■ WORK TO COMPLETE:
Copy exactly, please, the line that has "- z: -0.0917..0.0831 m" in it along with every line after it to the end of the listing.

■ DATA:

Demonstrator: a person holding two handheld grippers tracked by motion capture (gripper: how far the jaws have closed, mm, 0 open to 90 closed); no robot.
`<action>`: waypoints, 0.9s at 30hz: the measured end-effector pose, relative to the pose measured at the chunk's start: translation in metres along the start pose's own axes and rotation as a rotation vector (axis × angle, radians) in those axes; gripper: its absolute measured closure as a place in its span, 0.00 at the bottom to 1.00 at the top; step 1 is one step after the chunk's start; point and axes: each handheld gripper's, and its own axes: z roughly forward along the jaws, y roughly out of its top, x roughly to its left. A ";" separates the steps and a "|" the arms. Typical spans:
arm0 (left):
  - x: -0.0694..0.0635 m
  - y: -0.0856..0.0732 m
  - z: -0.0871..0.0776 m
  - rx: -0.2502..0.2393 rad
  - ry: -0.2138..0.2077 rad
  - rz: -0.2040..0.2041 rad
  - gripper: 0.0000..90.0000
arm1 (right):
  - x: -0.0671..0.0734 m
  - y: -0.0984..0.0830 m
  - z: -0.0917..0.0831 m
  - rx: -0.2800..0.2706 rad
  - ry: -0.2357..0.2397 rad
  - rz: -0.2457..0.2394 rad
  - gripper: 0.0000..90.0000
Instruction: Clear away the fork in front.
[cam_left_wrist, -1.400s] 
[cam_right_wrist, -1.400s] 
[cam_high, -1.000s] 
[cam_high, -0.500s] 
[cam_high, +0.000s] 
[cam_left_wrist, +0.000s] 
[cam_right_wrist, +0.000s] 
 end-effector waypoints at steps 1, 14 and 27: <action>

■ RESPONSE:
  - z: -0.0917..0.0831 m
  - rx: -0.2800..0.2706 rad
  - ry: -0.2357..0.2397 rad
  - rz: -0.2457..0.2394 rad
  - gripper: 0.0000..90.0000
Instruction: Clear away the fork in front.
[cam_left_wrist, -1.400s] 
[cam_right_wrist, -1.400s] 
[cam_high, -1.000s] 
[cam_high, -0.500s] 
[cam_high, +0.000s] 
[cam_left_wrist, +0.000s] 
[cam_right_wrist, +0.000s] 
 end-effector waypoints at steps 1, 14 and 27: <action>

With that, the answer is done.